Your objective =>
Word-for-word transcription: reproduce all of the data, but not the pictures.

The records =>
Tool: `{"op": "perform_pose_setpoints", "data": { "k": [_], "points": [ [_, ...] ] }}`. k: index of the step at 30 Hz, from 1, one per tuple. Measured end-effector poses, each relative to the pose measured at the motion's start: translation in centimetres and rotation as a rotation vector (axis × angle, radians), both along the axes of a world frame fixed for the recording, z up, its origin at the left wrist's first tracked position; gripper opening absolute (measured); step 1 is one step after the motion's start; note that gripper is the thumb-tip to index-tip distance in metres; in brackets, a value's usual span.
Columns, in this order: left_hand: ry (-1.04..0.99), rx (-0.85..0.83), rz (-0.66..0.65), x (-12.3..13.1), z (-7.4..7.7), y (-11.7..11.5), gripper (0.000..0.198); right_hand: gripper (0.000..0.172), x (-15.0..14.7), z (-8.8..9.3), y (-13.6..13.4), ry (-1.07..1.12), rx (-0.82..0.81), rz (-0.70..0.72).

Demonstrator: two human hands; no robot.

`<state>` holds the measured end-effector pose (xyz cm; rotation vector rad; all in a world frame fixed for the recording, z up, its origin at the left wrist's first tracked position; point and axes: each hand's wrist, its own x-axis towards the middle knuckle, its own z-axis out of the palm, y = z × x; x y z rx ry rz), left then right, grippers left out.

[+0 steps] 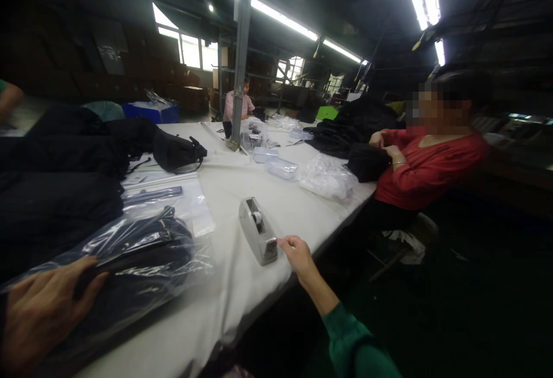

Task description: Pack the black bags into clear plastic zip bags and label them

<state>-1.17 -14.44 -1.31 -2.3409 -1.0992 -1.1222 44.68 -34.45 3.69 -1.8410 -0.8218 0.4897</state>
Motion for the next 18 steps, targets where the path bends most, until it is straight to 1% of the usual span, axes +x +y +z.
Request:
{"op": "perform_pose_setpoints", "data": {
  "k": [3,5,7,9,12,13,15,18],
  "points": [
    [-0.034,-0.05,0.01,-0.2,-0.7,0.0,0.045,0.042,-0.7,-1.5,-1.5,0.006,-0.001,-0.043],
    [-0.046,-0.068,0.024,-0.2,-1.0,0.2,0.045,0.043,-1.3,-2.5,-1.9,0.021,-0.009,-0.055],
    [-0.031,-0.061,0.03,-0.2,-0.9,0.4,0.043,0.045,-1.9,-3.4,-1.9,0.031,-0.01,-0.063],
    [0.003,-0.003,0.029,0.0,-0.2,0.3,0.037,0.046,-2.4,-3.8,-1.7,0.037,-0.002,-0.063],
    [0.058,0.091,-0.008,0.5,1.6,-0.3,0.027,0.045,-2.2,-4.3,-1.4,0.032,0.009,-0.038],
    [0.067,0.081,-0.021,0.7,2.2,-0.5,0.024,0.043,-1.7,-4.4,-1.1,0.019,0.005,-0.029],
    [0.063,0.057,-0.032,1.1,2.9,-0.4,0.022,0.041,-0.3,-5.0,-0.3,-0.099,-0.05,-0.087],
    [0.052,0.034,-0.033,1.3,3.4,-0.3,0.021,0.038,1.5,-5.6,0.7,-0.233,-0.115,-0.097]
  ]
}}
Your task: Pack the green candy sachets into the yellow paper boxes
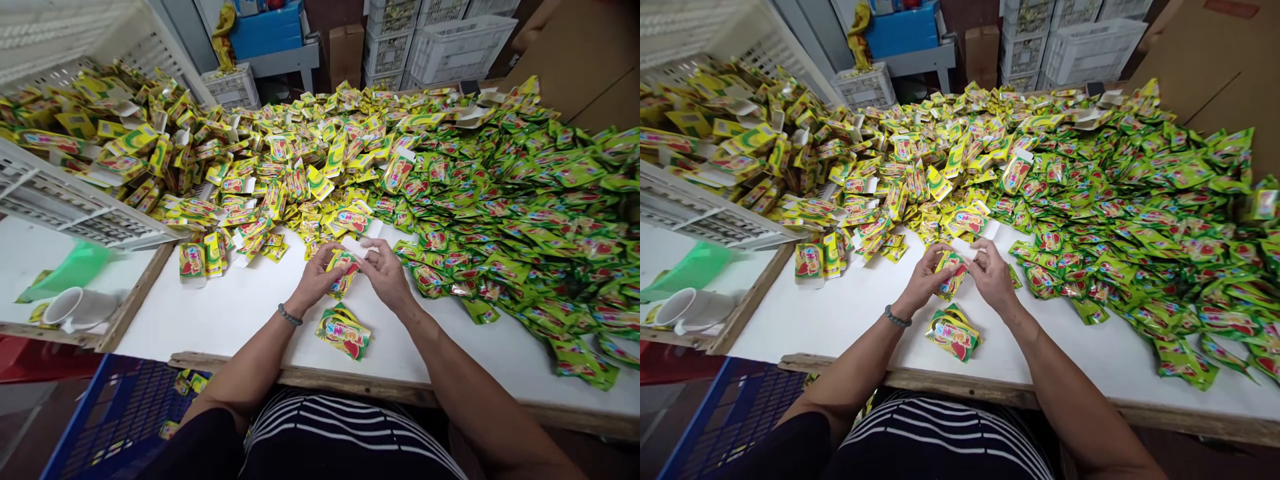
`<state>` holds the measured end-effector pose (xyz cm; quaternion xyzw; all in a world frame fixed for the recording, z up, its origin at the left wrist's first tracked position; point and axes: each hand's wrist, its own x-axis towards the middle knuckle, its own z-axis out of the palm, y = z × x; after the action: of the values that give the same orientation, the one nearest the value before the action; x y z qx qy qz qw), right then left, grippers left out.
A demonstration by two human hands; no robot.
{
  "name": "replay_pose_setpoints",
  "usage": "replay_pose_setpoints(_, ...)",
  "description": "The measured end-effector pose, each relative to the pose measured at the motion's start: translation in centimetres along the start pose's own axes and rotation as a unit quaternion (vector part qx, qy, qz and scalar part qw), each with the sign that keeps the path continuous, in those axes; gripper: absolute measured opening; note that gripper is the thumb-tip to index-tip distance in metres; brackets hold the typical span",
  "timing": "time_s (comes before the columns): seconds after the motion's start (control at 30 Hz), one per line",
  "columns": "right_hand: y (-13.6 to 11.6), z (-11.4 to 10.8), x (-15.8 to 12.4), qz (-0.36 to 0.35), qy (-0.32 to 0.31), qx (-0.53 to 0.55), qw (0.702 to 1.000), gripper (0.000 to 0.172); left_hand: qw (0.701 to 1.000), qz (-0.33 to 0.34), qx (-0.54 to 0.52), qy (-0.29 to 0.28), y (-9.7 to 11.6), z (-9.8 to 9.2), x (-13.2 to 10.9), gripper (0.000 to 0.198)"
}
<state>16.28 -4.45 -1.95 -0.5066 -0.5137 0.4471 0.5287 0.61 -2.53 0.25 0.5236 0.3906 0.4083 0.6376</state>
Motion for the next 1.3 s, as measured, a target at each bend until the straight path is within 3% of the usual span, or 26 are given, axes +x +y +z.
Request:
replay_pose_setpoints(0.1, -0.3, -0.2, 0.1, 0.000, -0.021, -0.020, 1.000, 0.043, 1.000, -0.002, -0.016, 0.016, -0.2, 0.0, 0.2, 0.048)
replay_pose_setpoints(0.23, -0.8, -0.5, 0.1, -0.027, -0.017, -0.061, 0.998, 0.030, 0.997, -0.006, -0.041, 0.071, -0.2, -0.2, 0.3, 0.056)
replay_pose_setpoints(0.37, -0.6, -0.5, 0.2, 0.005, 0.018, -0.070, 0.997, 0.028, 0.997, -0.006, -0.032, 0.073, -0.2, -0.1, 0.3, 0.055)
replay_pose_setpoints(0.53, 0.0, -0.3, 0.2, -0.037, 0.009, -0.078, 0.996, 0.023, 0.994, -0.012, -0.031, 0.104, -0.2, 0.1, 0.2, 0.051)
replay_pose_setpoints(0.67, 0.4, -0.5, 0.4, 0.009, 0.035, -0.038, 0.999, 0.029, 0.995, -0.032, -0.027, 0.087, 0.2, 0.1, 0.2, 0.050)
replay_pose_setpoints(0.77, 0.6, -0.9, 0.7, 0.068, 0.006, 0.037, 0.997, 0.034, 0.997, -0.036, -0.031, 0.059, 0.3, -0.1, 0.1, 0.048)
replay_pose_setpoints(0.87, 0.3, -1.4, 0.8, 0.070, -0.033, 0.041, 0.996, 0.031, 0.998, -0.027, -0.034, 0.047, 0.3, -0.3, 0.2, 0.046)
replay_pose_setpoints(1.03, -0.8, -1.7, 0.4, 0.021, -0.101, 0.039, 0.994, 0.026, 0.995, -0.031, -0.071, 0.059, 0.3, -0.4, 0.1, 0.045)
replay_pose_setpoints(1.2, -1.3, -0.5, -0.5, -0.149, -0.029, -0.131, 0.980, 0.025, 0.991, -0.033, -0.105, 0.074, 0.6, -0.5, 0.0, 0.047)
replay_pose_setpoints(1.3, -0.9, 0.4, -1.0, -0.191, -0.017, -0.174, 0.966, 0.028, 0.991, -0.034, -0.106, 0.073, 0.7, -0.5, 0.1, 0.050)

Solution =>
Tool: `{"op": "perform_pose_setpoints", "data": { "k": [_], "points": [ [_, ...] ] }}`. k: index of the step at 30 Hz, from 1, one per tuple. Measured end-effector poses, each relative to the pose measured at the motion's start: translation in centimetres and rotation as a rotation vector (axis × angle, radians), both along the axes of a world frame fixed for the recording, z up, its origin at the left wrist's first tracked position; gripper opening absolute (measured); step 1 is one step after the motion's start; note that gripper is the thumb-tip to index-tip distance in metres; in brackets, a value's usual span.
Columns, in this order: left_hand: ry (-1.04..0.99), rx (-0.85..0.83), rz (-0.66..0.65), x (-12.3..13.1), z (-7.4..7.7), y (-11.7..11.5), gripper (0.000..0.198); right_hand: gripper (0.000..0.172), x (-15.0..14.7), z (-8.8..9.3), y (-13.6..13.4), ry (-1.07..1.12), rx (-0.82..0.81), rz (-0.70..0.72).

Demonstrator: two human hands; no robot.

`<state>` holds the measured end-effector pose (xyz cm; rotation vector rad; all in a world frame fixed for the recording, z up, its origin at the left wrist's first tracked position; point and axes: each hand's wrist, its own x-axis towards the middle knuckle, its own z-axis out of the palm, y = z × x; x y z rx ry rz), left then right, grippers left out.

[+0 steps] 

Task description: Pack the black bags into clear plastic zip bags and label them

<state>-1.17 -14.44 -1.31 -2.3409 -1.0992 -1.1222 44.68 -34.45 3.69 -1.8410 -0.8218 0.4897</state>
Motion for the next 18 steps, targets where the path bends most, until it is straight to 1% of the usual span, axes +x +y +z.
Request:
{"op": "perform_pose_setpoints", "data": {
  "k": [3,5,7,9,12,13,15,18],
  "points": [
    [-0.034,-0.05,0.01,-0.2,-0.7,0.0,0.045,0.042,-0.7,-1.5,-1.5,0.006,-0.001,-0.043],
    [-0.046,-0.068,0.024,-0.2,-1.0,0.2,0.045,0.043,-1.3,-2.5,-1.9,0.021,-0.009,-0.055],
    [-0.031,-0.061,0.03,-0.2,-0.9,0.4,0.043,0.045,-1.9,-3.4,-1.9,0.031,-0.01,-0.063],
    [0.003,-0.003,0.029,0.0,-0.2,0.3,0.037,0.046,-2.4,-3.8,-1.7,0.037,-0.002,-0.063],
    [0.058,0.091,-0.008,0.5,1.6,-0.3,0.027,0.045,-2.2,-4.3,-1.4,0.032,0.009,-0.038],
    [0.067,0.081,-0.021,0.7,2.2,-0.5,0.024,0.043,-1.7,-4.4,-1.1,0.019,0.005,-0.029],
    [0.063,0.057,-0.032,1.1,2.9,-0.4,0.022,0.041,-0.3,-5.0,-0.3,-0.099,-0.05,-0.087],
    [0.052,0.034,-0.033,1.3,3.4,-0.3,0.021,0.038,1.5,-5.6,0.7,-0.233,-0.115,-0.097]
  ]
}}
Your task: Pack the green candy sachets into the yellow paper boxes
`<state>` holds the measured end-effector pose (xyz cm; quaternion xyzw; all in a world frame fixed for the recording, z up, its origin at the left wrist's first tracked position; point and axes: each hand's wrist, its own x-axis towards the middle knuckle, its own z-axis out of the palm, y = z × x; after the action: of the values that give the same orientation, the one nearest the value before the action; x y z qx qy qz qw), right then left, grippers left out.
A demonstration by two human hands; no robot.
{
  "name": "replay_pose_setpoints",
  "usage": "replay_pose_setpoints(_, ...)",
  "description": "The measured end-effector pose, each relative to the pose measured at the motion's start: translation in centimetres along the start pose's own axes and rotation as a unit quaternion (vector part qx, qy, qz and scalar part qw), each with the sign that keeps the path continuous, in those axes; gripper: absolute measured opening; note that gripper is the thumb-tip to index-tip distance in metres; brackets hold the typical span",
  "timing": "time_s (comes before the columns): seconds after the motion's start (control at 30 Hz), one per line",
  "columns": "right_hand: y (-13.6 to 11.6), z (-11.4 to 10.8), x (-15.8 to 12.4), qz (-0.36 to 0.35), qy (-0.32 to 0.31), qx (-0.53 to 0.55), qw (0.702 to 1.000), gripper (0.000 to 0.172); left_hand: qw (0.701 to 1.000), qz (-0.33 to 0.34), qx (-0.54 to 0.52), qy (-0.29 to 0.28), y (-9.7 to 11.6), z (-9.8 to 9.2), x (-13.2 to 10.9), gripper (0.000 to 0.198)"
}
<state>16.28 -4.45 -1.95 -0.5066 -0.5137 0.4471 0.5287 0.61 -2.53 0.25 0.5236 0.3906 0.4083 0.6376</state>
Motion for the next 1.3 s, as measured, a target at each bend until the straight path is within 3% of the usual span, or 26 are given, axes +x +y +z.
Request:
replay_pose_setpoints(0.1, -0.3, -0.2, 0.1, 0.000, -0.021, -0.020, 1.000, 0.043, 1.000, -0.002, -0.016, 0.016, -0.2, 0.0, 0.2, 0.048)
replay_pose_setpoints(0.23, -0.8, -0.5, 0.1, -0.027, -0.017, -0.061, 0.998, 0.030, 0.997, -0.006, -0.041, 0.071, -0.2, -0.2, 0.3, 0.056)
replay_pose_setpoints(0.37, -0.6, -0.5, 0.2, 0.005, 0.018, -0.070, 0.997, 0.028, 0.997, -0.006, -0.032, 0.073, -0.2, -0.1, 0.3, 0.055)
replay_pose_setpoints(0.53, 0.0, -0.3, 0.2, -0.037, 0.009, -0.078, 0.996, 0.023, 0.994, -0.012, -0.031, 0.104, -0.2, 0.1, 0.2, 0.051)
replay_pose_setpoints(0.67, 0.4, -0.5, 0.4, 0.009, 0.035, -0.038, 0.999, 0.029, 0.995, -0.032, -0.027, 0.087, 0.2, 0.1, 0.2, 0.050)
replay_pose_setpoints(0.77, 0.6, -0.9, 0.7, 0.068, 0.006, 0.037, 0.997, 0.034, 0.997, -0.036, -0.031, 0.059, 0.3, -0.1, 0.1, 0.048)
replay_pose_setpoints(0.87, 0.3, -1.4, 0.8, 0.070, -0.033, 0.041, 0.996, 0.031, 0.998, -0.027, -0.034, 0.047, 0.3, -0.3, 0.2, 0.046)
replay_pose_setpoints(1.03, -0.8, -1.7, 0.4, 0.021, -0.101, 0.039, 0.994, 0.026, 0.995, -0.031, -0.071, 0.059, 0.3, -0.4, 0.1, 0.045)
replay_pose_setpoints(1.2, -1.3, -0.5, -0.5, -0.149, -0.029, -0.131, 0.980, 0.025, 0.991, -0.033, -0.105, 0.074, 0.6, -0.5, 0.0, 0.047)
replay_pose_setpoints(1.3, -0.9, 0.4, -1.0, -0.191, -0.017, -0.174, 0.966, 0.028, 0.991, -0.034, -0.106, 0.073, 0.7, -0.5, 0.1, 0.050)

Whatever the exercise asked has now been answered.